The reins are loosened somewhat over the course of the next few tunes, culminating in ‘Waiting On Words’, the most organic sounding song on the album. Sparse instrumentation and a vocal heavy with reverb emotion and pathos, the lyric “goodbye, I heard you were leaving, won’t try changing your mind” perfectly illustrates the concept of less being more. Auerbach has said that this album contains some of his most confessional lyrics and that is definitely the case here and on also the penultimate song, the heartfelt and angry ‘In Our Prime’ (“every now and then I see your face from way back when and I explode”).
‘Gotta Get Away’ closes the album and frankly speaking it doesn’t work, failing to fit with what has gone before. More at home on a kid-rock album, it’s throwaway and might be used to sell beers in America, but that is the only vaguely positive comment you can make. A lyric lifted from the song illustrates the point perfectly. “I went from San Berdoo to Kalamazoo just to get away from you.” Indeed.

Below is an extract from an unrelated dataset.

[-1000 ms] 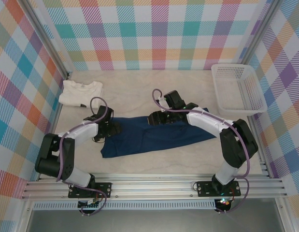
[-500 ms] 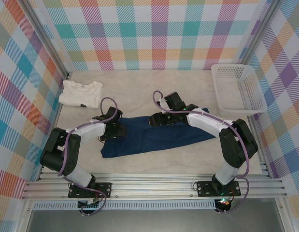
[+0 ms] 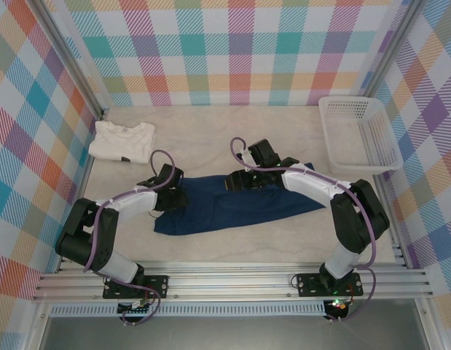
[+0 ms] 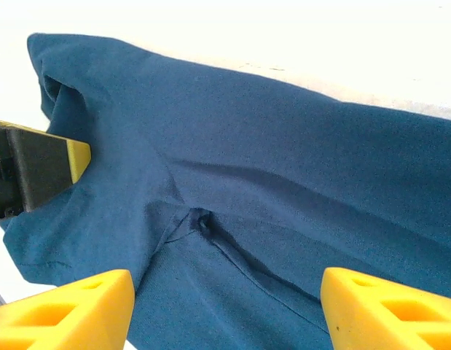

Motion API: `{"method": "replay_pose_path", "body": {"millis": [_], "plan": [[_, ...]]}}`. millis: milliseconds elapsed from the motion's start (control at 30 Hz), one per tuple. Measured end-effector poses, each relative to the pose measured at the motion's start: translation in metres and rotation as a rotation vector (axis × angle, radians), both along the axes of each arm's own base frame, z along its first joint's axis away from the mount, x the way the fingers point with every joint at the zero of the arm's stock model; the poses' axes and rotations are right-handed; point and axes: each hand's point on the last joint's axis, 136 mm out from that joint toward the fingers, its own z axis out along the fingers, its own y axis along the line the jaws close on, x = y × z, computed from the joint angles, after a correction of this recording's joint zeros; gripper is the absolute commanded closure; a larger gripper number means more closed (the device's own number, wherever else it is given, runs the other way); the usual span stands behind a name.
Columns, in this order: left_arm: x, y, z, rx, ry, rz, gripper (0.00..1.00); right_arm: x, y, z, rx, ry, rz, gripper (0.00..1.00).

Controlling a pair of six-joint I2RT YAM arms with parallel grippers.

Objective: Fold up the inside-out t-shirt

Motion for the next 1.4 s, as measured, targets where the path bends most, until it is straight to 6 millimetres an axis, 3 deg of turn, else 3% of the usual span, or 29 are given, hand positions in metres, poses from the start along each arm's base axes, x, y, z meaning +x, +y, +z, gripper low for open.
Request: {"method": "replay_pose_path", "body": {"millis": [100, 233, 433, 633, 833, 1000, 1100, 1200, 1267, 1400], "plan": [[-0.001, -0.010, 0.001, -0.033, 0.001, -0.022, 0.79, 0.000, 0.000, 0.000, -0.002, 0.002, 0.000, 0.32], [-0.002, -0.011, 0.001, -0.032, 0.000, -0.032, 0.99, -0.002, -0.003, -0.003, -0.015, 0.011, -0.005, 0.32], [-0.002, 0.002, 0.002, 0.018, 0.003, -0.024, 1.00, -0.002, -0.011, -0.009, -0.064, 0.014, -0.024, 0.32], [-0.005, 0.037, 0.018, 0.104, -0.010, 0.050, 1.00, -0.001, -0.026, -0.011, -0.121, 0.007, -0.051, 0.31], [-0.001, 0.082, 0.056, 0.274, -0.028, 0.154, 1.00, 0.006, -0.045, 0.012, -0.128, -0.045, -0.092, 0.30], [0.008, 0.113, 0.110, 0.454, -0.074, 0.207, 1.00, 0.012, -0.066, 0.026, -0.121, -0.067, -0.147, 0.30], [0.010, 0.127, 0.145, 0.550, -0.085, 0.226, 1.00, 0.012, -0.085, 0.021, -0.137, -0.047, -0.189, 0.30], [0.015, 0.124, 0.175, 0.638, -0.089, 0.199, 1.00, 0.008, -0.102, 0.010, -0.164, -0.009, -0.222, 0.30], [0.022, 0.107, 0.188, 0.689, -0.083, 0.141, 1.00, 0.007, -0.110, 0.004, -0.178, 0.008, -0.239, 0.30], [0.044, 0.045, 0.190, 0.759, -0.061, -0.018, 1.00, 0.003, -0.112, -0.002, -0.184, 0.024, -0.239, 0.30]]}}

This could be the album where the Black Keys will be remembered for going the full Burton, with him co-producing and co-writing a large section of the tracks. And when it works, it’s sublime – groovy, funky and shiny. But when it doesn’t it comes off as staid, derivative and way way too close to everything else Dangermouse has done in the past. It’s probably no coincidence that the Burton era has coincided with their period of greatest success and renown, but next time around maybe they should look further afield and seek out other creative collaborators.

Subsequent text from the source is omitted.